Um dos encontros do Meeting Lisboa

Meeting Lisboa. «Quem me dera ouvir de alguém a voz humana»

O grito de Jó, indie rock, a médica de férias que entra por acaso, o Presidente da República... O encontro português contado pelos organizadores: «Nós damos apenas quatro pães e dois peixes»
Joana Ramos e Maria Durão

O que é que me torna livre? Onde é que eu faço experiência de libertação? O que é que dá consistência à minha vida e me permite comprometer-me com o mundo sem ser escravo? Estas foram algumas das perguntas sobre as quais Bernhard Scholz, presidente da Companhia das Obras, conversou com o público na apresentação do livro O compromisso do cristão no mundo de Urs von Balthasar e Luigi Giussani, no dia 6 de novembro, na Casa Medeiros de Almeida, encontro que antecipou em alguns dias a abertura do Meeting Lisboa 2019, na sua sétima edição.

Através da leitura de alguns trechos dos dois teólogos, Scholz seguiu o caminho revolucionário por eles indicado: «O compromisso do cristão no mundo decorre, acima de tudo, do compromisso de Deus com o homem. E então não dependemos de nossas forças, da nossa coerência, mas devemos tornar-nos humildes e desarmados diante dAquele que age em nós». Em diálogo com os organizadores do encontro, alguns dias antes do início, Scholz afirmou: «O abandono é o oposto da passividade, é a atividade das atividades. Abandonar-se significa seguir Aquele que nos chama através das circunstâncias que coloca diante de nós». Deste modo, mostrou-nos que a nossa tarefa era propor aos visitantes «não aquilo que vocês construíram, mas a Beleza que encontraram, para que todos possam confrontá-la com a sua própria vida».
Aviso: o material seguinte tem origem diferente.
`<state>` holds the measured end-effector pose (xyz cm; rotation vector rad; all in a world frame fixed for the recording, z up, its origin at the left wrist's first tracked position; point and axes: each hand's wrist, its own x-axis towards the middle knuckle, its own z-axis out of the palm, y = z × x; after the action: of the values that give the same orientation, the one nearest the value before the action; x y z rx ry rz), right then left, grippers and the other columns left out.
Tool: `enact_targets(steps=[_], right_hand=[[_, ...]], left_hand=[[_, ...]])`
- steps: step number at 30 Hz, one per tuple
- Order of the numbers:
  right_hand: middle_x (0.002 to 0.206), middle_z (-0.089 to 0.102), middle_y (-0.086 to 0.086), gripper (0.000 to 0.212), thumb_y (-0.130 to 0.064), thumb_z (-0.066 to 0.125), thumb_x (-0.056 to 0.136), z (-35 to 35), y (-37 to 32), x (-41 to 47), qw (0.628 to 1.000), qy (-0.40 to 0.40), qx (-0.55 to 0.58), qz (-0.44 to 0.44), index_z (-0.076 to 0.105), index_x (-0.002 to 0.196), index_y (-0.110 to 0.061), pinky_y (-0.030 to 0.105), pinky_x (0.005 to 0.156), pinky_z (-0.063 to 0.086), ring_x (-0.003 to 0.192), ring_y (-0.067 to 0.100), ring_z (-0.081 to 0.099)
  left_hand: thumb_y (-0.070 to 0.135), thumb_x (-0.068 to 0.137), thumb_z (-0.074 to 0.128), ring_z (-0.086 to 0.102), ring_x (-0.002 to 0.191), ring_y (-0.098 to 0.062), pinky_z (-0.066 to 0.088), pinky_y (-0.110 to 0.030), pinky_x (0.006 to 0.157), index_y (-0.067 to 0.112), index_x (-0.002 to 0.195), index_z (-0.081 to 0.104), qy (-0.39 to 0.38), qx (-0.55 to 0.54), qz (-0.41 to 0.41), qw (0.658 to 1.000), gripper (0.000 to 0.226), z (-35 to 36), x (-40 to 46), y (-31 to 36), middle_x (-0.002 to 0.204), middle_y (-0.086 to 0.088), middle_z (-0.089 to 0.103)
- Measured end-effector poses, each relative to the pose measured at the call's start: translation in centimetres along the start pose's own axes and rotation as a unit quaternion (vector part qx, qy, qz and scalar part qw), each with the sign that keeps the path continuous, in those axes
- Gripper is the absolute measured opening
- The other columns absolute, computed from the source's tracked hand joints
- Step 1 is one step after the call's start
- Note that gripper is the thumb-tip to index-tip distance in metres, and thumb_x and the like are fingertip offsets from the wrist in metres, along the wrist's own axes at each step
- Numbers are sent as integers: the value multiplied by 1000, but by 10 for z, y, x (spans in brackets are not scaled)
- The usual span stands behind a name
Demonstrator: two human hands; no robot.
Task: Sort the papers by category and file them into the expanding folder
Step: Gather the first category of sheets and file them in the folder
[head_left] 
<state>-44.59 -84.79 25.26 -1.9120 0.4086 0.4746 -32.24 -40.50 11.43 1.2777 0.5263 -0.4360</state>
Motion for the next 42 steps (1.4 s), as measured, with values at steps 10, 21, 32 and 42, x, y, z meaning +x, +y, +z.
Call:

No centro, o presidente da República português, Marcelo Rebelo de Sousa

Na manhã de 9 de novembro, com o título “Quem me dera ouvir de alguém a voz humana”, um verso de Fernando Pessoa, no coração da cidade, abre o Meeting de Lisboa. Dois dias de encontros, inspirados sobretudo nas exposições, dedicadas ao sofrimento, ao rock, ao amor e à caridade: da vida de Cicely Saunders, fundadora dos cuidados paliativos, à de Frei Bartolomeu dos Mártires, arcebispo dominicano e português, que este ano o Papa Francisco proclamou santo. «Meeting significa encontro. Encontro com tanta gente e com coisas que é muito preciso encontrar e que nos levam ao âmago do cristianismo: a realidade é Cristo». Estas são as palavras de um dos primeiros visitantes, D. Manuel Clemente, cardeal Patriarca de Lisboa: «Por esse motivo, o Meeting vai e vai muito bem. Que haja mais!»

O primeiro encontro tem o título “Uma voz humana gigante”. Alguns professores leem O gigante egoísta de Oscar Wilde, ajudando os mais pequenos a aprender a ver para além da aparência. A seguir, sobe ao palco Jó, com a apresentação da exposição: “Há alguém que escuta o meu grito?” Mesmo antes de começar, chega a notícia de que Marcelo Rebelo de Sousa, Presidente da República, está no Meeting e acaba de ver a exposição. Então, temos a ideia de o convidar a “apresentá-la”, quando se dirigir ao Meeting. Aceita imediatamente. No final, diz-nos: «Quero dizer-vos uma coisa muito simples: um cristão que não é otimista [...], um “otimista realista”, é ingrato e não é inteligente. (...) Porque o maior prêmio é a Graça divina que chegou até nós. Vocês têm consciência disso... E no próximo ano estarei cá outra vez!»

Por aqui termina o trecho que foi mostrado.